What’s new and news with Currentseams

Happy Saturday, everyone. Just some quick notes from your humble host. First, I hope everyone’s making through winter OK. Courage! Spring will be here soon. Thanks for your readership.

~ Speaking of reading, I’ve been writing. Just finished up a piece for Eastern Fly Fishing on the Farmington River. Many thanks to everyone who helped out, including but not limited to Torrey Collins, Don Butler, Steve Hogan, Neal Hagstrom, Brian Eltz, and of course my editor extraordinaire, AKA Mrs. Culton. It should be out later this year. And my Housy piece in the same mag should drop any day now.

~ I see Currentseams is very close to 700 followers. Once we reach and stabilize that number, we will have another subscriber appreciation drawing. Get six of your friends to follow!

~ My tying weekend at Legends is sold out. If you’re one of the people who signed up, many thanks for your support.

~ I hope you’re enjoying my “Best of North Country Spiders” series. We still have a few more to go.

~ Finally, my guiding rate card has changed (you can see it here). This reflects the ever-growing cost of doing business, what the local market is currently bearing, and brings me into line with my peers. Or, as Aunt Eller sang in Oklahoma!:

“I don’t say I’m no better than anybody else, but I’ll be danged if I ain’t just as good!”

Aunt Eller

Tight lines to all.

 

 

 

 

Space Still Available for Legends Fly Tying Weekends

Sal at Legends on the Farmington is not only a good guy, but also a small engine whisperer. Yesterday my snow blower wouldn’t start, and I happened to be on the phone with Sal as I was driving to get a new spark plug. Sal opined that stale gas was the culprit. Bingo! Some fresh petrol in the chamber and she started right up.

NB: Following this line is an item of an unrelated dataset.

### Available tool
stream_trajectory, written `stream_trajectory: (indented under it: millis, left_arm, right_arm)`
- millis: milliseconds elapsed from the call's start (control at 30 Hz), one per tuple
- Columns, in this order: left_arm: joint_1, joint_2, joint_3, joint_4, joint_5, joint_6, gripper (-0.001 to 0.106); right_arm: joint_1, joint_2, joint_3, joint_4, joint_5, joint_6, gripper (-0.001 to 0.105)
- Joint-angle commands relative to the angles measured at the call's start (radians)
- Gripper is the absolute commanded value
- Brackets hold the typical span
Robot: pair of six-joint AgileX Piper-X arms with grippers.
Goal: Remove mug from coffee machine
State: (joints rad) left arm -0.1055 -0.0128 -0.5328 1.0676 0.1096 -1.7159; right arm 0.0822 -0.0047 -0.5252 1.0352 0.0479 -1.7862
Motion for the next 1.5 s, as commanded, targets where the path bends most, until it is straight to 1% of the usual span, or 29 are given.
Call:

Speaking of Sal, he tells me that Legends on the Farmington has a few openings left for their Fly Tying Weekends with Steve Culton (that’s me) March 22&23 (1 opening and room for a guest) and Bruce Marino February 22&23 (2 openings and room for a guest)  These are all inclusive $295.00 two night stays, breakfast Saturday and Sunday, Saturday Fly Tying and how to fish the Farmington, dinner Saturday night, BYOB.  Bring a participating guest to share your room for $159.00 or a nonparticipating guest for $89. Meals included for all guests. Contact Legends directly at 203-650-8767 or email legendsbnb@hotmail.com.

We’ll be tying buggy soft-hackled goodness like this.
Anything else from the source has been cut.